Avez-vous été surprise par les révélations du bihebdomadaire, Novaïa Gazeta, selon lesquelles des homosexuels sont torturés dans des prisons secrètes, en Tchétchénie.

Pas du tout et ce, pour plusieurs raisons. La première tient à la nature du régime politique tchétchène, sous la houlette de Ramzan Kadyrov. C’est un régime autoritaire extrêmement dur et violent. La Tchétchénie est d'ailleurs définie par l’ONG Memorial comme étant "un Etat totalitaire au sein de l’Etat russe". Ce régime repose sur la terreur, l’arbitraire et la violence politique combinés à des logiques de cooptation et de séduction matérielle. 

Ensuite, il faut prendre en compte le cadre général en Russie. Comme nous l'avons vu en 2012, avec l'adoption d'une loi pénalisant la "propagande homosexuelle à l'égard des mineurs", le pouvoir russe n’est pas tolérant envers les minorités sexuelles. Enfin, la société tchétchène elle-même est assez perméable à des logiques de répression contre l’homosexualité car il s'agit d'une société assez traditionnelle. D'ailleurs, Kadyrov œuvre fortement à cette "re-traditionnalisation" de la société. Au cours des années précédentes, il a donné une très grande licence a tout ce qui est violences domestiques, humiliation des femmes, polygamie, etc.  

Police, militaire, forces de sécurité... Sait-on qui mène cette répression ?

Evidemment, c’est le régime qui emprisonne et qui torture les homosexuels. Ces violences se perpétuent dans l’impunité la plus totale, par les agents de l’Etat. Les témoignages décrivent des hommes cagoulés et non identifiés, mais ils font partie de l’organigramme du pouvoir politique tchétchène. Ils dépendent soit du ministère de l’Intérieur tchétchène, soit de la garde personnelle de Ramzan Kadyrov, par exemple. Cette répression fait partir intégrante du régime politique à l’œuvre et il ne s’agit aucunement de bavures ou de dérives. Ces exactions sont commises dans un organigramme officiel et si les prisons sont secrètes, clandestines, les agents qui perpétuent ces violences sont des agents de l’Etat tchétchène.

Cette fois, nous parlons des homosexuels. Mais ils sont loin d'être les seules victimes. L’année 2016 a été particulièrement dure en termes de répression politique à l’encontre de dissidents : il y a eu des violences contre des chercheurs, des journalistes, des intellectuels ont été violentés, torturés, passés à tabac, etc.

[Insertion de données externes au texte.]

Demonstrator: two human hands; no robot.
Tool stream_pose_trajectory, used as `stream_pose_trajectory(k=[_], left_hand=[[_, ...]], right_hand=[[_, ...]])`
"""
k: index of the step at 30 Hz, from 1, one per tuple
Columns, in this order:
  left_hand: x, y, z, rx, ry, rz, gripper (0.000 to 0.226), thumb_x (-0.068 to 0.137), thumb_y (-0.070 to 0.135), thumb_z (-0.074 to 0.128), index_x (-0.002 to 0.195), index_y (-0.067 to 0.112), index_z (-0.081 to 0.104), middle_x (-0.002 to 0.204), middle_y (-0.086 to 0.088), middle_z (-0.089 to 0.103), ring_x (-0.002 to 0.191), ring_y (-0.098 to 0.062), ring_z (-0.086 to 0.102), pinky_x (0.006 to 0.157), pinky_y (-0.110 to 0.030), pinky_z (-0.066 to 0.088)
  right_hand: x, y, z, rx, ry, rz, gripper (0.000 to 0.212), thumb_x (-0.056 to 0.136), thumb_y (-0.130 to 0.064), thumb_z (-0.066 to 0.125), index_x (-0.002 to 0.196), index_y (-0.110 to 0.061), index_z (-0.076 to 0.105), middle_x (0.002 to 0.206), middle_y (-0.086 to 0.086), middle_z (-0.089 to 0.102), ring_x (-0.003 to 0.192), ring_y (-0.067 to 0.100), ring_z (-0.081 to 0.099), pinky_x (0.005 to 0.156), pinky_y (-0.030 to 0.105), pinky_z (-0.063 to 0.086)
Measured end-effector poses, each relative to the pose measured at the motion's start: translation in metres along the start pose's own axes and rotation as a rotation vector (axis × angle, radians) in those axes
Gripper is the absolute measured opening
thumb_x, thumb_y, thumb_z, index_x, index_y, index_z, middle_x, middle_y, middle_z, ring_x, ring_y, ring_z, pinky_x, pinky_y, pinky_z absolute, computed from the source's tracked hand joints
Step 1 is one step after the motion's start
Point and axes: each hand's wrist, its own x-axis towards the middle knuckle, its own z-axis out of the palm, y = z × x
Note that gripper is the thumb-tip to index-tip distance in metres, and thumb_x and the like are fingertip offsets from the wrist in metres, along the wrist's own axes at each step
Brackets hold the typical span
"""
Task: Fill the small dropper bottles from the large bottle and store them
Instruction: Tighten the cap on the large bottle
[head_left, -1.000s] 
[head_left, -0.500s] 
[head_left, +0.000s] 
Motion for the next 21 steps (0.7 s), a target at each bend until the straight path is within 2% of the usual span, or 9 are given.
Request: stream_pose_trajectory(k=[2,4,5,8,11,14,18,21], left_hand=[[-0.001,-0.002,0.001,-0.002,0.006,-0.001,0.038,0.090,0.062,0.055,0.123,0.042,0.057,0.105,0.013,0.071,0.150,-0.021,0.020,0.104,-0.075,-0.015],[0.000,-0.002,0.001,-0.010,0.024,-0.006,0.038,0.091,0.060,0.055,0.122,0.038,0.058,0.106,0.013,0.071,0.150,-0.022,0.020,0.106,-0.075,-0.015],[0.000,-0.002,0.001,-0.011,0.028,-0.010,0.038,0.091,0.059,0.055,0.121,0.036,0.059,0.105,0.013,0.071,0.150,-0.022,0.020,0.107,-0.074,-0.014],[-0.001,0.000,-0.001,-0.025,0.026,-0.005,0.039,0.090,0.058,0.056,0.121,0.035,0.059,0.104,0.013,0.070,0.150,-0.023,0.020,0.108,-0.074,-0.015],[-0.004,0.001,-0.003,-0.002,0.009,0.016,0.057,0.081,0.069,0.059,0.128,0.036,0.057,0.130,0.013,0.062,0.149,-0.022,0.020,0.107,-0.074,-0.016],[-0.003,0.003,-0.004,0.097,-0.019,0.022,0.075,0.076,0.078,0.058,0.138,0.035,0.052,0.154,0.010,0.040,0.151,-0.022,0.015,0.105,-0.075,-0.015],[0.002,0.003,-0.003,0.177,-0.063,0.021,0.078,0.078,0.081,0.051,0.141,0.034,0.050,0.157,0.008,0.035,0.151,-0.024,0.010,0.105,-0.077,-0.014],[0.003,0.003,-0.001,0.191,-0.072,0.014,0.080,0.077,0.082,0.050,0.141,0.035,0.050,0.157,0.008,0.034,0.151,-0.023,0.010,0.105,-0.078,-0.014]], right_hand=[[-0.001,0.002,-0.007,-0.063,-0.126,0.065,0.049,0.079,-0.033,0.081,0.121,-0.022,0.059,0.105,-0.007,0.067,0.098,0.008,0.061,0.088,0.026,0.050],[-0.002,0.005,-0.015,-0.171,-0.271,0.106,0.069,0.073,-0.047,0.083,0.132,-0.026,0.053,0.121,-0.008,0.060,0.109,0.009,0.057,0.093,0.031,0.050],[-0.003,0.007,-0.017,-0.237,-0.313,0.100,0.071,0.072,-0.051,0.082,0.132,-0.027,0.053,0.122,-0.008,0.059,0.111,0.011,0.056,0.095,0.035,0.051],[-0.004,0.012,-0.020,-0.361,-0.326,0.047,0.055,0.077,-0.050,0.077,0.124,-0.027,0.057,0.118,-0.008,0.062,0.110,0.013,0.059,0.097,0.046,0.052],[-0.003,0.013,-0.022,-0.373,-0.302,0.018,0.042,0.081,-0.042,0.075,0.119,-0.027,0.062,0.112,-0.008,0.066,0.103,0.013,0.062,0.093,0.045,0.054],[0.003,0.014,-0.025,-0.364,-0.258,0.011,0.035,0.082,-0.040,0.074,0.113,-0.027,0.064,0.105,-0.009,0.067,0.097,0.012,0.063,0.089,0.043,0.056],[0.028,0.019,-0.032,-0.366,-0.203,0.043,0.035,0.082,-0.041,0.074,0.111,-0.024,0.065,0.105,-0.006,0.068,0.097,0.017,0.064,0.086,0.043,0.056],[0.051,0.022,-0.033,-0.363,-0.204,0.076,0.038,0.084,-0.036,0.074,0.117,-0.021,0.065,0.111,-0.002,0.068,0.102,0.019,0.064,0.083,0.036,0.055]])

Les homosexuels qui ont accepté de témoigner ont évoqué la crainte d'être abattus par des membres de leurs propres familles, sous couvert d'une justice informelle. Quel est le poids de ces traditions ? 

Dans ce contexte d'homophobie ambiante, qui traverse à la fois les élites russes et tchétchènes et au sein de cette société tchétchène gouvernée par la terreur, la société civile est prompte à condamner les minorités sexuelles. C'est un sujet tabou dans le Caucase.

Par ailleurs, il y a une justice coutumière en Tchétchénie qui existe depuis des centaines d’années. Le fait est que le président de la République, Ramzan Kadyrov, a ouvertement exprimé la tolérance qu’il avait vis-à-vis des crimes d’honneur et certain d’entre eux continuent d’être pratiqué dans la société tchétchène. 

Dans ces conditions, une enquête indépendante est-elle possible sur ces exactions ? 

Il y a une législation en Russie qui est propice à des formes d'arbitraire et de répression contre les minorités sexuelles. Donc, je vois assez mal une commission d'enquête diligentée par Moscou. Mais on ne sait pas. Si d'aventure le pouvoir russe voulait marquer un point en termes de communication vis-à-vis du monde extérieur et montrer une certaine diligence à enquêter sur ce point, ce n'est pas impossible. Mais rappelons qu'il s'agit d'un sujet qui est tabou dans le Caucase et en particulier en Tchétchénie. Surtout, le contexte - ce régime en place - rend une enquête très compliquée simplement du fait de la peur.

Reste la possibilité d'une enquête internationale puisque la journaliste Elena Milashina et ses collègues de Noveïa Gazeta ont réussi à faire sortir tous ces témoignages, lesquels ont été repris par les ONG internationales de défense des droits de l'homme. Mais qu'une commission d'enquête russe aille enquêter sur ces exactions, personnellement j'en doute.